The EU needs to speak with a clear voice – as other global powers do already. China has not only founded the Asian Infrastructure Investment Bank, but also massively increased the resources and commitments of its bilateral development institution, the China Development Bank, under President Xi Jinping’s signature Belt and Road Initiative. Alarmingly, while China has introduced some restrictions on fossil-fuel investment at home, its overseas investment shows a pronounced tendency toward financing coal and gas projects. China is thus opening up markets for Chinese firms while other global suppliers of clean-tech solutions fall by the wayside.
Meanwhile, the US, which has pursued an inward-looking “America First” policy under President Donald Trump, is bringing together various institutions under the umbrella of the US International Development Finance Corporation to strengthen its bilateral development activities. If the EU wants to level the playing field – and prevent the 2015 Paris climate agreement and the UN Sustainable Development Goals from sliding down the global agenda – it needs to reinforce its development financing activities.
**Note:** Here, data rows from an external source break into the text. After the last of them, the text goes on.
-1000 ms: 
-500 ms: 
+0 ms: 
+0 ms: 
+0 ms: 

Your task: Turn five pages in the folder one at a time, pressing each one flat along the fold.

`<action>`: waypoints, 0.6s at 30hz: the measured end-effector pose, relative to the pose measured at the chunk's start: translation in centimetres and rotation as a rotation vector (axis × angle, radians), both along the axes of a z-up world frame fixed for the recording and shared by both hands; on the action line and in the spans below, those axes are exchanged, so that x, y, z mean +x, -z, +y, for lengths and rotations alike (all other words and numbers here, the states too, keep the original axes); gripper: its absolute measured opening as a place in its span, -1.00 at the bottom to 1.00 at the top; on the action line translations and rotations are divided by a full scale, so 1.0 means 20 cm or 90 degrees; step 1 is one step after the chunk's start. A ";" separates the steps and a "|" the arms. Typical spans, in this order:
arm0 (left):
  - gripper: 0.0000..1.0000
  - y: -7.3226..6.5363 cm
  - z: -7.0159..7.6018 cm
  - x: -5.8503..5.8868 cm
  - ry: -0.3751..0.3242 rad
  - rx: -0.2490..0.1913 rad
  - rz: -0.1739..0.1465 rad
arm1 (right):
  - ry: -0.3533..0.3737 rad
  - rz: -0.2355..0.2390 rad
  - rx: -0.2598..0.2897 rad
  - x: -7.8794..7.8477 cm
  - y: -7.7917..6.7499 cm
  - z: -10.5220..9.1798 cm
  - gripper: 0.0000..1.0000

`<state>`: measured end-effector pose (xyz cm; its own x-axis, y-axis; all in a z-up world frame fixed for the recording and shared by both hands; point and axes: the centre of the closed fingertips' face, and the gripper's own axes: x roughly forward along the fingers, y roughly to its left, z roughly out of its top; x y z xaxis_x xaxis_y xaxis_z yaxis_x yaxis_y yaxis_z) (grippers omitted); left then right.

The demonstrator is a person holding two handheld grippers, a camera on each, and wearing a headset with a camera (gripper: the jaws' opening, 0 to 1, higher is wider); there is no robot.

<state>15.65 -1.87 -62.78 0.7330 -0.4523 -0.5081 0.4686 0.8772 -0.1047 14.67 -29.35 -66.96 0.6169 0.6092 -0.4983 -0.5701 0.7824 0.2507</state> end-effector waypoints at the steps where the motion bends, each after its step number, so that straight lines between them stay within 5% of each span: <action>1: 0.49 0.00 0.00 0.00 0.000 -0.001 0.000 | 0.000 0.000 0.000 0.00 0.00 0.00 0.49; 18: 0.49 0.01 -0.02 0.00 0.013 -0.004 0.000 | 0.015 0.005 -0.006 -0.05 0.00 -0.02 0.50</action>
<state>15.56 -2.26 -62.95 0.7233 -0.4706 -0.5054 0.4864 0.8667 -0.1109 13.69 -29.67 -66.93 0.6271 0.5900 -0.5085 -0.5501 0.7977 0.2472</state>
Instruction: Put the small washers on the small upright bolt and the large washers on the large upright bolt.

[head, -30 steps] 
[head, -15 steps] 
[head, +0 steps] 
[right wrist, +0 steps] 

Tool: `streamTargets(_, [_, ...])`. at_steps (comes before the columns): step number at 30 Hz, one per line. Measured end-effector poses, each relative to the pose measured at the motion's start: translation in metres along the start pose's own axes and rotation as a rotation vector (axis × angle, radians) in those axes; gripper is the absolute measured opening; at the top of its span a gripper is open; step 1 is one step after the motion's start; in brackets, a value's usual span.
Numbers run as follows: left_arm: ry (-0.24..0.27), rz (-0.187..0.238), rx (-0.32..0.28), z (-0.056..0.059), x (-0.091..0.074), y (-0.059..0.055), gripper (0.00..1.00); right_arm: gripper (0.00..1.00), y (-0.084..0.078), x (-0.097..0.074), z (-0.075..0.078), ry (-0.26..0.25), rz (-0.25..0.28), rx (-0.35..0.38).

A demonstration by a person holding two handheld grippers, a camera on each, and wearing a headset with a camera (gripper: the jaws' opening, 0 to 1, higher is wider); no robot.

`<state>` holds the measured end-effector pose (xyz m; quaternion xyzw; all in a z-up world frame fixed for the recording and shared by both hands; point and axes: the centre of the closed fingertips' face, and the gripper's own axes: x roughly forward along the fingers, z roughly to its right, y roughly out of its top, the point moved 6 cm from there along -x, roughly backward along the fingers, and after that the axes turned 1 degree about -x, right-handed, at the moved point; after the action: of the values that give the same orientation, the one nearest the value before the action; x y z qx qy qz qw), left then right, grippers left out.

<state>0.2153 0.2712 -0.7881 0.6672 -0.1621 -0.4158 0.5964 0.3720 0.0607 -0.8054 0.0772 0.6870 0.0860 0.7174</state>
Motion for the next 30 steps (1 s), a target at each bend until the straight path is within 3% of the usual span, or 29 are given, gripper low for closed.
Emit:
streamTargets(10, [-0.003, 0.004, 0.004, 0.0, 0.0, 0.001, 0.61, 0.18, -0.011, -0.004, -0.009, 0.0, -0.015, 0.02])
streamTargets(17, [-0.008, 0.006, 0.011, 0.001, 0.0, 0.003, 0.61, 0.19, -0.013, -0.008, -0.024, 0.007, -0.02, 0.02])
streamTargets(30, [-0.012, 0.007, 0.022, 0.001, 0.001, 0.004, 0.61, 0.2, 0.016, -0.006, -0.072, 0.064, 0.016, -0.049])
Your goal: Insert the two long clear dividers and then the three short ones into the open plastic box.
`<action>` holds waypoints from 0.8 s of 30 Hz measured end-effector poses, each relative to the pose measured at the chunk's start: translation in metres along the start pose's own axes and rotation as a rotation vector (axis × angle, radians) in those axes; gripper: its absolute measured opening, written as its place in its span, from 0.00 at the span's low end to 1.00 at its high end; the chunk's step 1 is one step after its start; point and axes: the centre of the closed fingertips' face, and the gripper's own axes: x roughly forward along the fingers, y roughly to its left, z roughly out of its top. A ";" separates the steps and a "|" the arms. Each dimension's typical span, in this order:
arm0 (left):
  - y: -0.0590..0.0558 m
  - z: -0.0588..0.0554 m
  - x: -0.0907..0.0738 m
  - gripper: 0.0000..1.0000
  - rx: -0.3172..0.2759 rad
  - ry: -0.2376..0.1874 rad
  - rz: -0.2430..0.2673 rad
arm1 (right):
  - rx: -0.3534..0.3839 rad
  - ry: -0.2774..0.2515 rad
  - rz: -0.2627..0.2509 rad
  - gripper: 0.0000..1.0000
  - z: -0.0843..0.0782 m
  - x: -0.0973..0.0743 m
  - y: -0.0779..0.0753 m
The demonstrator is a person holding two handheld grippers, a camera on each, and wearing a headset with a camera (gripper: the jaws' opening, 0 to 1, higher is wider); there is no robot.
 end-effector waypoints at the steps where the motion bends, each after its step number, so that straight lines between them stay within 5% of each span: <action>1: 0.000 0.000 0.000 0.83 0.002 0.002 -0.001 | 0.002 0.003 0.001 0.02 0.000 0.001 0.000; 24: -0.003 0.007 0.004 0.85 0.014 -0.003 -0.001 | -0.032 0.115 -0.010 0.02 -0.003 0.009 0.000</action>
Many have long regarded the establishment of an EU development bank as a necessary and proper step to bolster the bloc’s global role. It is now high time for member states to follow through and set up such an institution under the roof of the EIB, thus leveraging an asset they have already built together.
An EU development bank would have an immediate, significant, and resource-efficient impact. By putting the bloc’s national development ministers in the driver’s seat, while ensuring that finance ministries have overall oversight, the new institution would bring a coordinated, transparent, and European approach to development financing that so far has been sorely lacking. Moreover, a strong governance role for the European Commission and the European External Action Service would guarantee that the bank’s strategy and all its individual projects served the EU’s development policy targets from day one.
This new institution would not replace Europe’s involvement with global and regional multilateral banks, nor would it weaken the robust and diverse array of national development institutions. Rather, its role would be to give the EU a stronger voice on issues where member states share a common ambition that is not sufficiently considered at the global and regional levels, such as supporting societal resilience in fragile countries and promoting climate action.
In order to capitalize fully on the wealth of existing European development work, all national development banks and agencies should have the option to participate in the new EU development bank – without, of course, losing their autonomy, national mandates, or access to EU funding instruments. This will make it possible finally to link development financing activities at the EU and national levels and ensure a transparent division of tasks.
In addition, activities co-financed by the EU development bank and national development institutions could become subject to an accelerated approval procedure for EU risk-sharing mandates (as is already the case for some EU mandates today). This would significantly increase impact – without requiring any additional resources – by reducing the bureaucracy (and time) involved in allocating these funds.
The EU needs to set a new course for development, and send a strong signal that Europe is ready to play its role in the world. Our history, principles, and ambition demand nothing less.